For Grisman, the music springs from a traditional 1950s Conservative Jewish upbringing in Passaic, N.J. After attending New York University, he moved to California in 1970, formed the Dave Grisman Quintet, and worked with such major players as Maria Muldaur, Bonnie Raitt, Linda Ronstadt, James Taylor and jazz violinist Stephan Grapelli. Most recently he collaborated with the Grateful Dead's Jerry Garcia on "Not for Kids Only," a folk collection.
It was at NYU that Statman first approached Grisman for mandolin lessons, after seeing Grisman play bluegrass. They became friends and in 1978 worked together on the score for the film "King of the Gypsies." In 1980, they teamed up for awildly improvisational album, "Mandolin Abstractions," that became anavant-garde classic.
Five years ago, Grisman founded his own label, Acoustic Disc, and soon decided to explore the music of his Jewish heritage. He asked Statman to join him.
It was a natural choice. Klezmer "is in my blood," Grisman says, and Statman "is a master at it."
In the 1970s, Statman had pursued a longtime love of Yiddishkeit by playing klezmer music. He became a protege of one of the last klezmer kings, Dave Tarras, and in 1980 recorded "Flatbush Waltz," a klezmer piece of his own.
Klezmer also led Statman further into Judaism, he says, for the music went "hand in hand with my spiritual growth."
Today Statman, 45, of Queens, is an observant Jew and perhaps the country's leading klezmer clarinetist. The music literally sustains him.
"For a Jew, it can get as close as your next breath," Statman says.
So Grisman invited him to the Bay Area for "Songs of Our Fathers." They added guitarist Enrique Coria, tuba player Zacharia Spellman, bassist Jim Kerwin, arco bassist Edgar Meyer, cellist Larry Granger, violinist and violist Irene Sazer, and drummer Hal Blaine. (Born Chaim Zalman, Blaine has played on such classics as Elvis Presley's "Jailhouse Rock" and Simon and Garfunkel's "Bridge Over Troubled Waters.")
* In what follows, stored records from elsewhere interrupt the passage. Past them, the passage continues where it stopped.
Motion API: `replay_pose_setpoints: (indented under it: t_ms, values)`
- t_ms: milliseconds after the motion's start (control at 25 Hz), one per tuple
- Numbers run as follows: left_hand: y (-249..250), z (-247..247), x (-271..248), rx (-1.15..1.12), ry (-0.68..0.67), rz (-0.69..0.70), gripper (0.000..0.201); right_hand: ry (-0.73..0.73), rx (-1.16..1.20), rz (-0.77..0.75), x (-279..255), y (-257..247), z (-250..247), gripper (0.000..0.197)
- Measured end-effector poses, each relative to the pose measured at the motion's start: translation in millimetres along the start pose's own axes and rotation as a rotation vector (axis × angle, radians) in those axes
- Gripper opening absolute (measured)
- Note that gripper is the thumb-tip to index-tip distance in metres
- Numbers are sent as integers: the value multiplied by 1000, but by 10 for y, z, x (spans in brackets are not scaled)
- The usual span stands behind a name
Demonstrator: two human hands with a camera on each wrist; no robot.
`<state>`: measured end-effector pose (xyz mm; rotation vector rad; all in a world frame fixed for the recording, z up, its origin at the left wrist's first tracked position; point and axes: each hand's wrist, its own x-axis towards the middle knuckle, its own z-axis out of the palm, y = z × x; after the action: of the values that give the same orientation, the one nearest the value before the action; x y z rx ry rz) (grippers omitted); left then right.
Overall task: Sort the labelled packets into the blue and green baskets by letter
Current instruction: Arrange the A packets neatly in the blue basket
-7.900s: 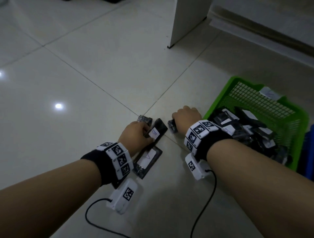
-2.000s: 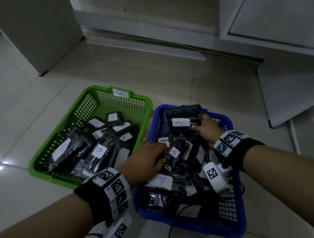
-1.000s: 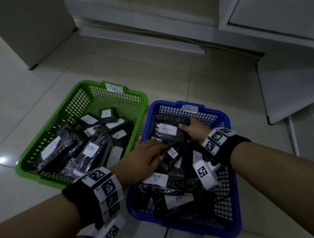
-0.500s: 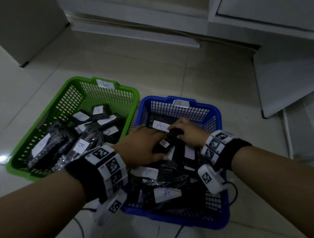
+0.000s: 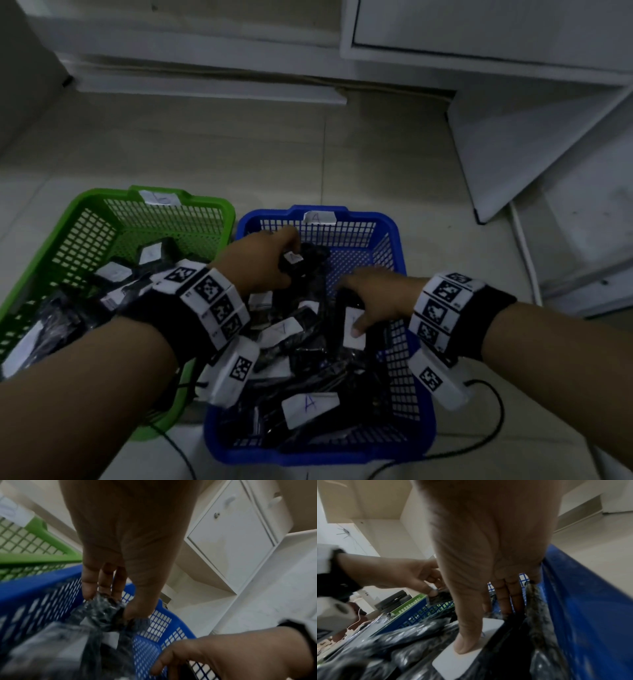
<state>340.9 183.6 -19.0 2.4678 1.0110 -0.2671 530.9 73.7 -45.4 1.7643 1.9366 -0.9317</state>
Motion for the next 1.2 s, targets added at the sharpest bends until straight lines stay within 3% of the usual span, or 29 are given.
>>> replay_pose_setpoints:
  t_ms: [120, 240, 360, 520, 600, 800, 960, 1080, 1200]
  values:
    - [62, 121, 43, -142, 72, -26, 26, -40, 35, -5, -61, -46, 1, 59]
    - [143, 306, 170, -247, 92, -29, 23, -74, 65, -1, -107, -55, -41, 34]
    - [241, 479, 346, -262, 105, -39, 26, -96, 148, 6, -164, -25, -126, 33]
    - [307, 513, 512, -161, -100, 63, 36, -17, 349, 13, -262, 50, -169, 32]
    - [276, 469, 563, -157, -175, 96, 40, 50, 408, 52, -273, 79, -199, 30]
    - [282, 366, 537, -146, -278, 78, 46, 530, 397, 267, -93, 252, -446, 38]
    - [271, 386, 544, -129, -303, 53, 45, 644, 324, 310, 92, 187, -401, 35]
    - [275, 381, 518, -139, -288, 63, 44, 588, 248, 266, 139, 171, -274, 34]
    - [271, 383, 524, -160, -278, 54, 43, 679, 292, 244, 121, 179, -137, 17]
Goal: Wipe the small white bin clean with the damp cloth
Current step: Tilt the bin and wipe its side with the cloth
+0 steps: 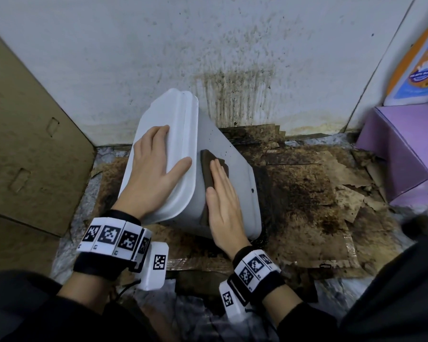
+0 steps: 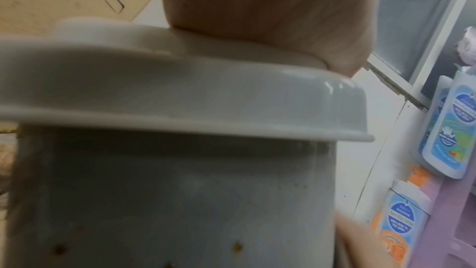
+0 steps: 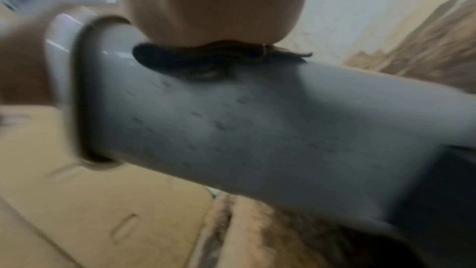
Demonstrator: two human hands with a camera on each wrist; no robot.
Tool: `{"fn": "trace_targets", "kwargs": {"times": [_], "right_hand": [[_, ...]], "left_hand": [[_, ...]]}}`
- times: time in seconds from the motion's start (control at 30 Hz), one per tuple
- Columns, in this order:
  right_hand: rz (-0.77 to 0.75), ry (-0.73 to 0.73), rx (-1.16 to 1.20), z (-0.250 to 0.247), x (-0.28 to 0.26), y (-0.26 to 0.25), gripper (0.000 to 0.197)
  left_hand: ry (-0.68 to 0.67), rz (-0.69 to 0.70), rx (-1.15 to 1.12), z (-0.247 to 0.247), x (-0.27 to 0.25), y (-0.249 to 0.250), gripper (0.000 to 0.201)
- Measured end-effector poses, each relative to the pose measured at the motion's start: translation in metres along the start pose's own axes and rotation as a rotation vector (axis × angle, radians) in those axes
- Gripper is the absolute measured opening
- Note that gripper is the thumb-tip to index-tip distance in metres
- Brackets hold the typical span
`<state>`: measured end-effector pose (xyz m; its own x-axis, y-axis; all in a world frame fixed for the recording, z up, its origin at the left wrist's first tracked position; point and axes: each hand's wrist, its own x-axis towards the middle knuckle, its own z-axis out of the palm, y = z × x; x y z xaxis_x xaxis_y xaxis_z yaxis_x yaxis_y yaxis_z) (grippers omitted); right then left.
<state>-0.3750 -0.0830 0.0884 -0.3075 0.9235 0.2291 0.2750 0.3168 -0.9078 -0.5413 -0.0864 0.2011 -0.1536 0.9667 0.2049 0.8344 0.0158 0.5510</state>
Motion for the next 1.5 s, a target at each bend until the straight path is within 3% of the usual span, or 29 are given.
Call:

The musicians picked up their instruments together for the first time one Saturday night — after havdallah — at about 10 p.m. They played until nearly 5 a.m. the next day, long past the tears. And they nailed the tunes.
"It was just one of those experiences where everybody knew we were getting somewhere," Grisman says.
Statman says that during the sessions, "Everything just clicked immediately. "As the only musician familiar with the music, he found the others picked up the beat fast.
Statman, who sprinkles his English liberally with Yiddish, says that for Jews, the music "really speaks to your neshamah [soul]. It goes right there."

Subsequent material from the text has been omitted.